Why do I want to say this? Because since the survey package currently cannot solve this problem, many functions and R packages that implement algorithms based on the anova.svyglm function of the survey package are wrong. Because the design function can only be found in the global environment and cannot be found in other environments.
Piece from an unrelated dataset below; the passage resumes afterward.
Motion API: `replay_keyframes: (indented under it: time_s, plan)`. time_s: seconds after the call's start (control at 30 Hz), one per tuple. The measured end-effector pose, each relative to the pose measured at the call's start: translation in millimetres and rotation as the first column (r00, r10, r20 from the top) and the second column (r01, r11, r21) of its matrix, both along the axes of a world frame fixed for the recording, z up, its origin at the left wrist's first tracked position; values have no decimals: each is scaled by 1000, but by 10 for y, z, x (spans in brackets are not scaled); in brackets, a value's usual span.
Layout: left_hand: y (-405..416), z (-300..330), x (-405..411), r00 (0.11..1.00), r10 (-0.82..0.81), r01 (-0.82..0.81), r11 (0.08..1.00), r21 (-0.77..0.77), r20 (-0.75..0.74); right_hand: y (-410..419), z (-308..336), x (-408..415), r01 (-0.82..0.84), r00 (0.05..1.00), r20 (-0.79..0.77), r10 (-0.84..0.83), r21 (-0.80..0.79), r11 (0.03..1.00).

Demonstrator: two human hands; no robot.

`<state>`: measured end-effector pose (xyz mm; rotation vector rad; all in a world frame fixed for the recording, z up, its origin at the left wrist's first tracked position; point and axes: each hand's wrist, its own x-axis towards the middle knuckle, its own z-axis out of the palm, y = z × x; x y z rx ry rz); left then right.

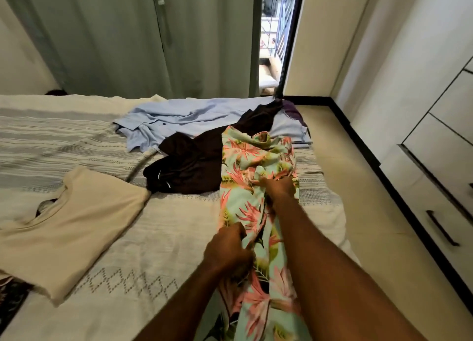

Here I want to mention the jstable package. Many fans mentioned this package to me, and I saw that some bloggers also recommended this package. This package uses anova when analyzing review weighted data. .svyglm function, so it will report an error once your data has multiple interactions. Moreover, the logic of this package is still different from when we usually calculate interaction effects. Our usual calculation of interaction effects is usually: y=a+b+a*b
and the calculation logic of the jstable package is y= a*b. What is calculated in this way is completely different. Just make it according to your needs when making it yourself.